§ **Task prompt**
Produce an exact copy of the data below.

§ **Data for processing**
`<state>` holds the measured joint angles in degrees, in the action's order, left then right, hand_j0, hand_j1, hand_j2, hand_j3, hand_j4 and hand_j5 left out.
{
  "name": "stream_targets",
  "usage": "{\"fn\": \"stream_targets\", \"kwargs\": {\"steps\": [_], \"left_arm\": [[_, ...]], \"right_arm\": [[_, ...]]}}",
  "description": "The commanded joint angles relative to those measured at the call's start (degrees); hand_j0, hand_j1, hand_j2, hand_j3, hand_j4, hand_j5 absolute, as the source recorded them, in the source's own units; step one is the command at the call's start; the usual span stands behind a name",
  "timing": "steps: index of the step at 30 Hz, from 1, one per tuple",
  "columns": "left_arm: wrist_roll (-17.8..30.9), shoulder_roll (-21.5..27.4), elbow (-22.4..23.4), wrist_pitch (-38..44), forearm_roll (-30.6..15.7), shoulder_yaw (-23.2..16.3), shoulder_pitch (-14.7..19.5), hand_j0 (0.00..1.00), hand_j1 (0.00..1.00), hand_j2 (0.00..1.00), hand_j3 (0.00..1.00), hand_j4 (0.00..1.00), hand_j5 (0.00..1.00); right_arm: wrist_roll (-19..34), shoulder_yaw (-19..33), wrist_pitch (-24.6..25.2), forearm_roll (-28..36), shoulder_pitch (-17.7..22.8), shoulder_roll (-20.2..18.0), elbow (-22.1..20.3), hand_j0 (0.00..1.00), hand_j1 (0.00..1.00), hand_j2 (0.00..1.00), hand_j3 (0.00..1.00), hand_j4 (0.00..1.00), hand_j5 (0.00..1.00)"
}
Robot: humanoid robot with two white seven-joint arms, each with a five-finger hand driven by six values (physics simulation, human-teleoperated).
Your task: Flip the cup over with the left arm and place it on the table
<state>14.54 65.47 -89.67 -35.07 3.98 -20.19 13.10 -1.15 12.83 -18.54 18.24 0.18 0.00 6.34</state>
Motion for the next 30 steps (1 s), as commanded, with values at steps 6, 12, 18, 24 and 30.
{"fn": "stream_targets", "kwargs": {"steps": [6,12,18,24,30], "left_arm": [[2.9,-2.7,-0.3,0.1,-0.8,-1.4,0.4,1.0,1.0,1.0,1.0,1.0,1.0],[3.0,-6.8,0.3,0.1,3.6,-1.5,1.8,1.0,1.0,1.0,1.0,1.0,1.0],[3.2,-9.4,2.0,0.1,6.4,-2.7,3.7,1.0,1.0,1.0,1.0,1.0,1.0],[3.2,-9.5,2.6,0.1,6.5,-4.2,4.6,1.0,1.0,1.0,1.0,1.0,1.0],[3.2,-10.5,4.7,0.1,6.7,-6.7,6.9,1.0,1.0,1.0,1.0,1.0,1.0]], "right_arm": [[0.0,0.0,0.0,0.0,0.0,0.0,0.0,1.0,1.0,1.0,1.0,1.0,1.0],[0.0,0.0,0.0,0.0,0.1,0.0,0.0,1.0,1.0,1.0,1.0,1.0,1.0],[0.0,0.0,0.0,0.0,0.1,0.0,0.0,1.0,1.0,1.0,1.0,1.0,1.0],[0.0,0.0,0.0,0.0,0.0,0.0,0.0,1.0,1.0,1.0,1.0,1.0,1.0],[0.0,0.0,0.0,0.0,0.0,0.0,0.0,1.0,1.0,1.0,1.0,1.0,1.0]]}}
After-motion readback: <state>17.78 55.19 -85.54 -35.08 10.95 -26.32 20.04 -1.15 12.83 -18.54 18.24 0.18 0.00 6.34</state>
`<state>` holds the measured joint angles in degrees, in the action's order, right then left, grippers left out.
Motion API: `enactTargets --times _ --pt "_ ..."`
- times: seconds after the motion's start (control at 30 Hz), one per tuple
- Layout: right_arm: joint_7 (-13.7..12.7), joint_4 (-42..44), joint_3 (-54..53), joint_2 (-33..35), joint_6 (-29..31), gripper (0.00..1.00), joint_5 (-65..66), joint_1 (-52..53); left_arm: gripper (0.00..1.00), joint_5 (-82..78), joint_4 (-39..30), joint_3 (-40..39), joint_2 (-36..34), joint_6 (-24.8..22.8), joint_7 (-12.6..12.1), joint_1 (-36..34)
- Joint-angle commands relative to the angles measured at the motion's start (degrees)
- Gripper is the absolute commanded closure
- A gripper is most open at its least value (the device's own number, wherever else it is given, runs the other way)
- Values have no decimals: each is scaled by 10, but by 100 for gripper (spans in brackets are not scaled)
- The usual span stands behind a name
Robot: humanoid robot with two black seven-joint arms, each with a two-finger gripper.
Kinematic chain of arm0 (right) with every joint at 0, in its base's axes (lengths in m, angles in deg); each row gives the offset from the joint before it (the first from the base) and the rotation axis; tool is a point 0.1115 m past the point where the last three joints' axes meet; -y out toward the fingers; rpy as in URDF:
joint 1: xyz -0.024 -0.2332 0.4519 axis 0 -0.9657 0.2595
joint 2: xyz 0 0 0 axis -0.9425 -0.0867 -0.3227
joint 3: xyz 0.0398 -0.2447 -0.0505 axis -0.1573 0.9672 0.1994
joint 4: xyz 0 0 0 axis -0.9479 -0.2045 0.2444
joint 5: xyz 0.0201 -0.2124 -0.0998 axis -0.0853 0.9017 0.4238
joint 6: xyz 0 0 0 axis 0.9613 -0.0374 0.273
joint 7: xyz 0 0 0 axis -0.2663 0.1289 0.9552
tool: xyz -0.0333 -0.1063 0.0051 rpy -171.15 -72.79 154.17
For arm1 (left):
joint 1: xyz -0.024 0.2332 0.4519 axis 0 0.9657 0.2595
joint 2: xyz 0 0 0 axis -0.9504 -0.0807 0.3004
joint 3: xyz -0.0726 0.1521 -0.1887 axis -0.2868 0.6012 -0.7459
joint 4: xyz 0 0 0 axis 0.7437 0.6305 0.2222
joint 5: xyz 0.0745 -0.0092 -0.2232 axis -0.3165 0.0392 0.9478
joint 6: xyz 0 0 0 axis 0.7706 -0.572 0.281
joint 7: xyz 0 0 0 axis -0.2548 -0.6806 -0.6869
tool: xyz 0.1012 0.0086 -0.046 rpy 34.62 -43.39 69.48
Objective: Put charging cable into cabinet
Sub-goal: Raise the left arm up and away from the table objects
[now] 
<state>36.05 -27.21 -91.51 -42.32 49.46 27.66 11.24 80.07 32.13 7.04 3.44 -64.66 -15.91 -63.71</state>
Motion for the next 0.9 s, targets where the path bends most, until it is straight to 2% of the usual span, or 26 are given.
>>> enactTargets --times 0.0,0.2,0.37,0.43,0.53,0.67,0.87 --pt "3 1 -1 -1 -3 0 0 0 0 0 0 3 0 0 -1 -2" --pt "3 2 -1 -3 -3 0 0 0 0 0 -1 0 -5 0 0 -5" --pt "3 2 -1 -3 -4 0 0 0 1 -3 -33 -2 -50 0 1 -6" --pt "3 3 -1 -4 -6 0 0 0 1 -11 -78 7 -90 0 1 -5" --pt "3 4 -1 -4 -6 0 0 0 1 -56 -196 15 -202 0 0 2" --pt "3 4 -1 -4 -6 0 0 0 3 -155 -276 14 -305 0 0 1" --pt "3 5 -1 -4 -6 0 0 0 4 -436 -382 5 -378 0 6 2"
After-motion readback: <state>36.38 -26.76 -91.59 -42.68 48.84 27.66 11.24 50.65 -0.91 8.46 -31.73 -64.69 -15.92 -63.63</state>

§ **Result of the task**
`<state>` holds the measured joint angles in degrees, in the action's order, left then right, hand_j0, hand_j1, hand_j2, hand_j3, hand_j4 and hand_j5 left out.
{
  "name": "stream_targets",
  "usage": "{\"fn\": \"stream_targets\", \"kwargs\": {\"steps\": [_], \"left_arm\": [[_, ...]], \"right_arm\": [[_, ...]]}}",
  "description": "The commanded joint angles relative to those measured at the call's start (degrees); hand_j0, hand_j1, hand_j2, hand_j3, hand_j4, hand_j5 absolute, as the source recorded them, in the source's own units; step one is the command at the call's start; the usual span stands behind a name",
  "timing": "steps: index of the step at 30 Hz, from 1, one per tuple",
  "columns": "left_arm: wrist_roll (-17.8..30.9), shoulder_roll (-21.5..27.4), elbow (-22.4..23.4), wrist_pitch (-38..44), forearm_roll (-30.6..15.7), shoulder_yaw (-23.2..16.3), shoulder_pitch (-14.7..19.5), hand_j0 (0.00..1.00), hand_j1 (0.00..1.00), hand_j2 (0.00..1.00), hand_j3 (0.00..1.00), hand_j4 (0.00..1.00), hand_j5 (0.00..1.00); right_arm: wrist_roll (-19..34), shoulder_yaw (-19..33), wrist_pitch (-24.6..25.2), forearm_roll (-28..36), shoulder_pitch (-17.7..22.8), shoulder_roll (-20.2..18.0), elbow (-22.1..20.3), hand_j0 (0.00..1.00), hand_j1 (0.00..1.00), hand_j2 (0.00..1.00), hand_j3 (0.00..1.00), hand_j4 (0.00..1.00), hand_j5 (0.00..1.00)"
}
Robot: humanoid robot with two white seven-joint arms, each with a five-finger hand driven by six values (physics simulation, human-teleoperated).
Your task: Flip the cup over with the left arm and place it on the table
<state>14.54 65.47 -89.67 -35.07 3.98 -20.19 13.10 -1.15 12.83 -18.54 18.24 0.18 0.00 6.34</state>
Motion for the next 30 steps (1 s), as commanded, with values at steps 6, 12, 18, 24 and 30.
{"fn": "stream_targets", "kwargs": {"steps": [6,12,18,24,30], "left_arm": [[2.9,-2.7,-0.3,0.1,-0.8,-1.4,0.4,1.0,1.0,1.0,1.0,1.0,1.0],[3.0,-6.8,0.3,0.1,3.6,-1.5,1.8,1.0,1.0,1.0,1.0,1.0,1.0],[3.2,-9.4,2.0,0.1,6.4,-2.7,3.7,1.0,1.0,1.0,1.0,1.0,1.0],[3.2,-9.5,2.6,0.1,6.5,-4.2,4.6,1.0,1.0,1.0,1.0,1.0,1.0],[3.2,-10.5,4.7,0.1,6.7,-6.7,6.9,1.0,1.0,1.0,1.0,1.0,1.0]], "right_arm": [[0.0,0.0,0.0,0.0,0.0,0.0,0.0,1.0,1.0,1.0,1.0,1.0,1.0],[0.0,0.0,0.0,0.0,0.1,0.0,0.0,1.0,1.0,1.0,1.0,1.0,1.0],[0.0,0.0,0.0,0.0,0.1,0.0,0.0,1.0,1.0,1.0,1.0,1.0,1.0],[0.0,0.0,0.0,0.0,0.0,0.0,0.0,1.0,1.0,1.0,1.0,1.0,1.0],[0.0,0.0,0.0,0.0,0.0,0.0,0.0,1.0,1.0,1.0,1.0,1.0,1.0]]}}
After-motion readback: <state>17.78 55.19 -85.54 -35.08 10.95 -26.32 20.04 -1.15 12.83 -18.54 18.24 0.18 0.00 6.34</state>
`<state>` holds the measured joint angles in degrees, in the action's order, right then left, grippers left out.
Motion API: `enactTargets --times _ --pt "_ ..."`
- times: seconds after the motion's start (control at 30 Hz), one per tuple
- Layout: right_arm: joint_7 (-13.7..12.7), joint_4 (-42..44), joint_3 (-54..53), joint_2 (-33..35), joint_6 (-29..31), gripper (0.00..1.00), joint_5 (-65..66), joint_1 (-52..53); left_arm: gripper (0.00..1.00), joint_5 (-82..78), joint_4 (-39..30), joint_3 (-40..39), joint_2 (-36..34), joint_6 (-24.8..22.8), joint_7 (-12.6..12.1), joint_1 (-36..34)
- Joint-angle commands relative to the angles measured at the motion's start (degrees)
- Gripper is the absolute commanded closure
- A gripper is most open at its least value (the device's own number, wherever else it is given, runs the other way)
- Values have no decimals: each is scaled by 10, but by 100 for gripper (spans in brackets are not scaled)
- The usual span stands behind a name
Robot: humanoid robot with two black seven-joint arms, each with a two-finger gripper.
Kinematic chain of arm0 (right) with every joint at 0, in its base's axes (lengths in m, angles in deg); each row gives the offset from the joint before it (the first from the base) and the rotation axis; tool is a point 0.1115 m past the point where the last three joints' axes meet; -y out toward the fingers; rpy as in URDF:
joint 1: xyz -0.024 -0.2332 0.4519 axis 0 -0.9657 0.2595
joint 2: xyz 0 0 0 axis -0.9425 -0.0867 -0.3227
joint 3: xyz 0.0398 -0.2447 -0.0505 axis -0.1573 0.9672 0.1994
joint 4: xyz 0 0 0 axis -0.9479 -0.2045 0.2444
joint 5: xyz 0.0201 -0.2124 -0.0998 axis -0.0853 0.9017 0.4238
joint 6: xyz 0 0 0 axis 0.9613 -0.0374 0.273
joint 7: xyz 0 0 0 axis -0.2663 0.1289 0.9552
tool: xyz -0.0333 -0.1063 0.0051 rpy -171.15 -72.79 154.17
For arm1 (left):
joint 1: xyz -0.024 0.2332 0.4519 axis 0 0.9657 0.2595
joint 2: xyz 0 0 0 axis -0.9504 -0.0807 0.3004
joint 3: xyz -0.0726 0.1521 -0.1887 axis -0.2868 0.6012 -0.7459
joint 4: xyz 0 0 0 axis 0.7437 0.6305 0.2222
joint 5: xyz 0.0745 -0.0092 -0.2232 axis -0.3165 0.0392 0.9478
joint 6: xyz 0 0 0 axis 0.7706 -0.572 0.281
joint 7: xyz 0 0 0 axis -0.2548 -0.6806 -0.6869
tool: xyz 0.1012 0.0086 -0.046 rpy 34.62 -43.39 69.48
Objective: Put charging cable into cabinet
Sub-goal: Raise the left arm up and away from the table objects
[now] 
<state>36.05 -27.21 -91.51 -42.32 49.46 27.66 11.24 80.07 32.13 7.04 3.44 -64.66 -15.91 -63.71</state>
Motion for the next 0.9 s, targets where the path bends most, until it is straight to 2% of the usual span, or 26 are given.
>>> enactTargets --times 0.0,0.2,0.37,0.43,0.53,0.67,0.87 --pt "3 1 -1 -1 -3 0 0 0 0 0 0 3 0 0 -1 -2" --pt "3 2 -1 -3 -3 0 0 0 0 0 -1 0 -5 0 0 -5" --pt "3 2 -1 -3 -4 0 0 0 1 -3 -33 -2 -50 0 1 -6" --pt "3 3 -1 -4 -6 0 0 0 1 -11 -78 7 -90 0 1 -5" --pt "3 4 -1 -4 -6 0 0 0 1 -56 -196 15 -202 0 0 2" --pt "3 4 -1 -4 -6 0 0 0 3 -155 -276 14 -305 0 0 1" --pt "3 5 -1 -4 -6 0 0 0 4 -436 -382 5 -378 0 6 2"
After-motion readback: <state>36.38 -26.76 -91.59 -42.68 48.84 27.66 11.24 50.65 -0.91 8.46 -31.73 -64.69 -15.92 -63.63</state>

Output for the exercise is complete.